Entries provided section start
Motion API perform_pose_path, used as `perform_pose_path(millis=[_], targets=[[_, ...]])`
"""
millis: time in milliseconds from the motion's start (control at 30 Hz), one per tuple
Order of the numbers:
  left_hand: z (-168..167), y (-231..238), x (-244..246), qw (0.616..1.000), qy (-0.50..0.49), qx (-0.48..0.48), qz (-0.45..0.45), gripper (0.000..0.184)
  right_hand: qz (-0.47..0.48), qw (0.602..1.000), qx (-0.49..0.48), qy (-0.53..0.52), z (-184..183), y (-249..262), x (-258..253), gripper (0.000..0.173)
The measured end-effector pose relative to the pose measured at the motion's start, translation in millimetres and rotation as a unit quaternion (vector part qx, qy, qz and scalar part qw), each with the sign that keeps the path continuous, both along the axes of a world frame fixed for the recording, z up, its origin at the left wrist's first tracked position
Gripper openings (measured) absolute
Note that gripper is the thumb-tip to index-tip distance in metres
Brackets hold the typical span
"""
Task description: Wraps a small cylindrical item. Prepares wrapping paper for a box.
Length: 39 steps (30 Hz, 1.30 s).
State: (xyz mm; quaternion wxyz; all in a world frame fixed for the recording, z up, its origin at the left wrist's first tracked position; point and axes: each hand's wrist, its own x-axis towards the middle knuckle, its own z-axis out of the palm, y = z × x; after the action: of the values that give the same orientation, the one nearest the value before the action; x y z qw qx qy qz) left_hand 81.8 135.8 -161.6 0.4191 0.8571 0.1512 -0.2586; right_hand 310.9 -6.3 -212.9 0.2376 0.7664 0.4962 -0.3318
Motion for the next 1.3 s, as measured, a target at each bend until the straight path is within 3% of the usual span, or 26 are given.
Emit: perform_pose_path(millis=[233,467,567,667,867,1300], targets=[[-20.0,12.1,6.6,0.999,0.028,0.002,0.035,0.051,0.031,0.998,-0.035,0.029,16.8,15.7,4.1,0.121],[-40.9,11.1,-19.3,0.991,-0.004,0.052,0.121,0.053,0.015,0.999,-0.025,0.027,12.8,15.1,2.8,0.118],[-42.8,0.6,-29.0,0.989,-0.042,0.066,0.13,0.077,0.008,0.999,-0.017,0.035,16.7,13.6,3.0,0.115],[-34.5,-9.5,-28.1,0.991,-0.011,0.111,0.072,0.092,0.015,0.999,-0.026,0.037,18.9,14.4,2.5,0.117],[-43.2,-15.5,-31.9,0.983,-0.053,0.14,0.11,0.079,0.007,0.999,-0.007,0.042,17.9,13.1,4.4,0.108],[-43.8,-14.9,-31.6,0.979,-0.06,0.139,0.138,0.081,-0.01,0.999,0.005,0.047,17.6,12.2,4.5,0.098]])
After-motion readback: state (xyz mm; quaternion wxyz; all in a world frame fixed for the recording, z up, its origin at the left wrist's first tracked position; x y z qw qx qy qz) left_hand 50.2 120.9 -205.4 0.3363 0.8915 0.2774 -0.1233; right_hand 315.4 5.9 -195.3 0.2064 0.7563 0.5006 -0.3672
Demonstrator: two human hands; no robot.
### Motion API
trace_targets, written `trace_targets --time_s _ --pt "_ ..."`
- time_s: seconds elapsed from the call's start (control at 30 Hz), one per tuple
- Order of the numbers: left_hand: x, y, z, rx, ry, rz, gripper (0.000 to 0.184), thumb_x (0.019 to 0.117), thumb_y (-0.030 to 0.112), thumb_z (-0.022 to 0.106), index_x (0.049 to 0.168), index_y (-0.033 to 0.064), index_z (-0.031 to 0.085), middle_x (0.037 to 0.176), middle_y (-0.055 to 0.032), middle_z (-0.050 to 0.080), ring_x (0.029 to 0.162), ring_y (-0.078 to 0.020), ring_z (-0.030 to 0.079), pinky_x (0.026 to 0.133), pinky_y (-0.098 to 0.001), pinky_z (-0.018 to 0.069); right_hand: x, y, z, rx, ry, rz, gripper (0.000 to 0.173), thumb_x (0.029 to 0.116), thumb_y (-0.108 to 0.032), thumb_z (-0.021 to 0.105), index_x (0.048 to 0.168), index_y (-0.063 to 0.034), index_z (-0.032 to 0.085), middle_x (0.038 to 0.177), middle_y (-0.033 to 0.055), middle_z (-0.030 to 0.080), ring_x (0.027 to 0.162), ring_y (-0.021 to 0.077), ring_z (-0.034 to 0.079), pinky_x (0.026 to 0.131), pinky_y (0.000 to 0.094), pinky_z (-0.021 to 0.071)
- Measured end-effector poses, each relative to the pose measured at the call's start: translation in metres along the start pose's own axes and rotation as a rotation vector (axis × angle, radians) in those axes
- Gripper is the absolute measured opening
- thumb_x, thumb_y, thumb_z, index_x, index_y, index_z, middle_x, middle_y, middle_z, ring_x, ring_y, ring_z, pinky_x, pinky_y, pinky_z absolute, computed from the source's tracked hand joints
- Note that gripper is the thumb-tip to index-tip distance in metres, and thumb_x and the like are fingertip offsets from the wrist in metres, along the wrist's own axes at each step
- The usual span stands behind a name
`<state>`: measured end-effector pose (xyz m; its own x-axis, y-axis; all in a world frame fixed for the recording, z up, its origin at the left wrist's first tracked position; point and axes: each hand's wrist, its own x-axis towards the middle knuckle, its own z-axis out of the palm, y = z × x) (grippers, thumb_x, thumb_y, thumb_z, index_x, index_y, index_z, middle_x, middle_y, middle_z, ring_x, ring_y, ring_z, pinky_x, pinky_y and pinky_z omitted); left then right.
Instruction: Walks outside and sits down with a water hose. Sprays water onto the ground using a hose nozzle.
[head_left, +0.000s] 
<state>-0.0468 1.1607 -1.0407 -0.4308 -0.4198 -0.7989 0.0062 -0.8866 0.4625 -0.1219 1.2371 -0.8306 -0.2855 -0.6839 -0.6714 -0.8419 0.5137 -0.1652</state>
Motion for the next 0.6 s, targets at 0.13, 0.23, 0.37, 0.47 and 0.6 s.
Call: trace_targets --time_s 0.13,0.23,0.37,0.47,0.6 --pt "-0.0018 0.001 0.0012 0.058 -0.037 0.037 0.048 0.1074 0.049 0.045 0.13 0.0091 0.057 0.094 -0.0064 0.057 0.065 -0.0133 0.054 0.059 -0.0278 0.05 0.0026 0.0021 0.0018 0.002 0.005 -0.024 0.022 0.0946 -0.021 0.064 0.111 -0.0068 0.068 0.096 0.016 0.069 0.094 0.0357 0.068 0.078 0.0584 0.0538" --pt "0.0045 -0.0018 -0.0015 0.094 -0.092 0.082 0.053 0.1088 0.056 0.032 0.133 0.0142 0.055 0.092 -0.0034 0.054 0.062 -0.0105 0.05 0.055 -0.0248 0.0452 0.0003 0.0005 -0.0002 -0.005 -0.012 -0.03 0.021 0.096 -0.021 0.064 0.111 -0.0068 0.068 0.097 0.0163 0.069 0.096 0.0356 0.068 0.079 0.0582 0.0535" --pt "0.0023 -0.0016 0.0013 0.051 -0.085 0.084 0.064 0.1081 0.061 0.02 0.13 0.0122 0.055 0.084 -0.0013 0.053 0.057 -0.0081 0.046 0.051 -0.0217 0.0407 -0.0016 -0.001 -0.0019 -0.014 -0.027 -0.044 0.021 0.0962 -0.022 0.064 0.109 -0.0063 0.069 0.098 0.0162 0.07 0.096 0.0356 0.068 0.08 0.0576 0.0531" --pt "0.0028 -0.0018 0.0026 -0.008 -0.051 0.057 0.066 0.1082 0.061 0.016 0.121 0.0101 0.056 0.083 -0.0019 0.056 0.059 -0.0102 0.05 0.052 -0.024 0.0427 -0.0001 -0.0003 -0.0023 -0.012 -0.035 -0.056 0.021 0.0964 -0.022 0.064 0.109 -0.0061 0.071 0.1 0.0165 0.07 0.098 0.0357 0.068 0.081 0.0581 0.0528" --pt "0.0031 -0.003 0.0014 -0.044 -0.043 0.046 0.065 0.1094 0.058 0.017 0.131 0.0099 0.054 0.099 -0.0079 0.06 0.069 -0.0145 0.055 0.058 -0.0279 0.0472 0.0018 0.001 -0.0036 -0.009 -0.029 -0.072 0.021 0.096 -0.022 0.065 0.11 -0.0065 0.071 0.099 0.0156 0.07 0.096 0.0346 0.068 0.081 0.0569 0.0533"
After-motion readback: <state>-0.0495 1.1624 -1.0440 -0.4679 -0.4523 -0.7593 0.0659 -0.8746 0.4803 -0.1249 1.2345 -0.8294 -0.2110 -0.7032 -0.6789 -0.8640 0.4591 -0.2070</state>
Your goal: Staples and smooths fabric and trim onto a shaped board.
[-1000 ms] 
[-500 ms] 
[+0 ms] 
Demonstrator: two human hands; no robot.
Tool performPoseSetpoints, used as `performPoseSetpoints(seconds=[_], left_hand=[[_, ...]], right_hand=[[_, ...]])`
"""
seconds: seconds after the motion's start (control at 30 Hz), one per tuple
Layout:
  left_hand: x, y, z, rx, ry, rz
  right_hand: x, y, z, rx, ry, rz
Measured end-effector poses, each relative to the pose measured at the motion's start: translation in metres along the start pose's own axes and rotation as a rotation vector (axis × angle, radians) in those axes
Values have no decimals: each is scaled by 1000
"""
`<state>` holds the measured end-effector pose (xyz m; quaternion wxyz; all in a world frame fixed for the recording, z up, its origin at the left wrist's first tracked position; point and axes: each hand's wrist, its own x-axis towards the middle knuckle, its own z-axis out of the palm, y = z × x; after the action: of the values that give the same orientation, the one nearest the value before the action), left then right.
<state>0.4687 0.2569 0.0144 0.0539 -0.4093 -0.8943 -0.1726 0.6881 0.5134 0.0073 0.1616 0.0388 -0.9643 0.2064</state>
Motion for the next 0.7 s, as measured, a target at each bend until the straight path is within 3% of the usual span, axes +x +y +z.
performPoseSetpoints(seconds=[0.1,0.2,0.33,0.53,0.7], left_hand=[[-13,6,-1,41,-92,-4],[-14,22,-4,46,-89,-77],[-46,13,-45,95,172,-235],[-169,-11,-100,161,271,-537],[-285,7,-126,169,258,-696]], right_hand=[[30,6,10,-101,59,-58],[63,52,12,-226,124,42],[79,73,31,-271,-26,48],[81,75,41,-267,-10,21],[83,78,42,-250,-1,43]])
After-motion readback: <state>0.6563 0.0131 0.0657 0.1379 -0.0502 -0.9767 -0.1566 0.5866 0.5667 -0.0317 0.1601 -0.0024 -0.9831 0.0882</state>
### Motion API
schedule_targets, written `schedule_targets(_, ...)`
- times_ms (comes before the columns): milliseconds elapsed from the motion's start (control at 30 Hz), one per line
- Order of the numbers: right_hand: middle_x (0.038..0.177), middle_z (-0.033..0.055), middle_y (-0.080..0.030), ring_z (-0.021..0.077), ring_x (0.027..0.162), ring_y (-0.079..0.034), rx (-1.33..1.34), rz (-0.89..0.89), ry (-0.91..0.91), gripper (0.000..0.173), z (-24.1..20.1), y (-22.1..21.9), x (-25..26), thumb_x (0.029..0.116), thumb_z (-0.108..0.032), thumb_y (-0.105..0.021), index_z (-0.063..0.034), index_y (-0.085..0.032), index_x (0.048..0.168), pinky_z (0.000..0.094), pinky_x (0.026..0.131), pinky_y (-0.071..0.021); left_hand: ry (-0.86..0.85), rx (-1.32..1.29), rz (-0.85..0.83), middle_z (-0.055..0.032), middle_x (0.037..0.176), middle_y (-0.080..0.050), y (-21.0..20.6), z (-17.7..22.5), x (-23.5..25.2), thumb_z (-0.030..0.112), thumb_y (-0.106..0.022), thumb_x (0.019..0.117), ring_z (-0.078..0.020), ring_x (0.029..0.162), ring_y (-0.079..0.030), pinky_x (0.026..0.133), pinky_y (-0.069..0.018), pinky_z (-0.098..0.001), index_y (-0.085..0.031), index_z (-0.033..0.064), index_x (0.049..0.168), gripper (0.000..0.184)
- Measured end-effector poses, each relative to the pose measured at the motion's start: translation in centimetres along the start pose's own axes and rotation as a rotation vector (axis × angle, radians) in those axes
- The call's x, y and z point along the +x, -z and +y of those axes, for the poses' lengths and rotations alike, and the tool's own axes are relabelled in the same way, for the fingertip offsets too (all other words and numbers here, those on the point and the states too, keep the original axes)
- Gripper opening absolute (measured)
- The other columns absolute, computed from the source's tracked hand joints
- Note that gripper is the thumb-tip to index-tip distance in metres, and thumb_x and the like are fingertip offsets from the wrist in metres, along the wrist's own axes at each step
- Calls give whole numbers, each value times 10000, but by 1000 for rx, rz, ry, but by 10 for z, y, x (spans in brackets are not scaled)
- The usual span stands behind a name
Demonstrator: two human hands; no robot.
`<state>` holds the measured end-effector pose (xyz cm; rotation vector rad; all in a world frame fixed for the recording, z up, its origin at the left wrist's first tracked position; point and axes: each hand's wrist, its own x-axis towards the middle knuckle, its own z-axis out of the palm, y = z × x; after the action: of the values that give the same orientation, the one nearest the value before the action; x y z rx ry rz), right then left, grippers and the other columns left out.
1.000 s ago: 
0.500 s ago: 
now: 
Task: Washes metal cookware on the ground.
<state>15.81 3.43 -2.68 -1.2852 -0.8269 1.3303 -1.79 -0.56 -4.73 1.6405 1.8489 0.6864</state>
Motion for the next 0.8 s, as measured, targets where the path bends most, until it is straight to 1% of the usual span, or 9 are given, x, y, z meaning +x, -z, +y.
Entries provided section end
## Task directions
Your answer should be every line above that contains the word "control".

## Solution to this problem
millis: time in milliseconds from the motion's start (control at 30 Hz), one per tuple
- time_s: seconds elapsed from the call's start (control at 30 Hz), one per tuple
seconds: seconds after the motion's start (control at 30 Hz), one per tuple
- times_ms (comes before the columns): milliseconds elapsed from the motion's start (control at 30 Hz), one per line

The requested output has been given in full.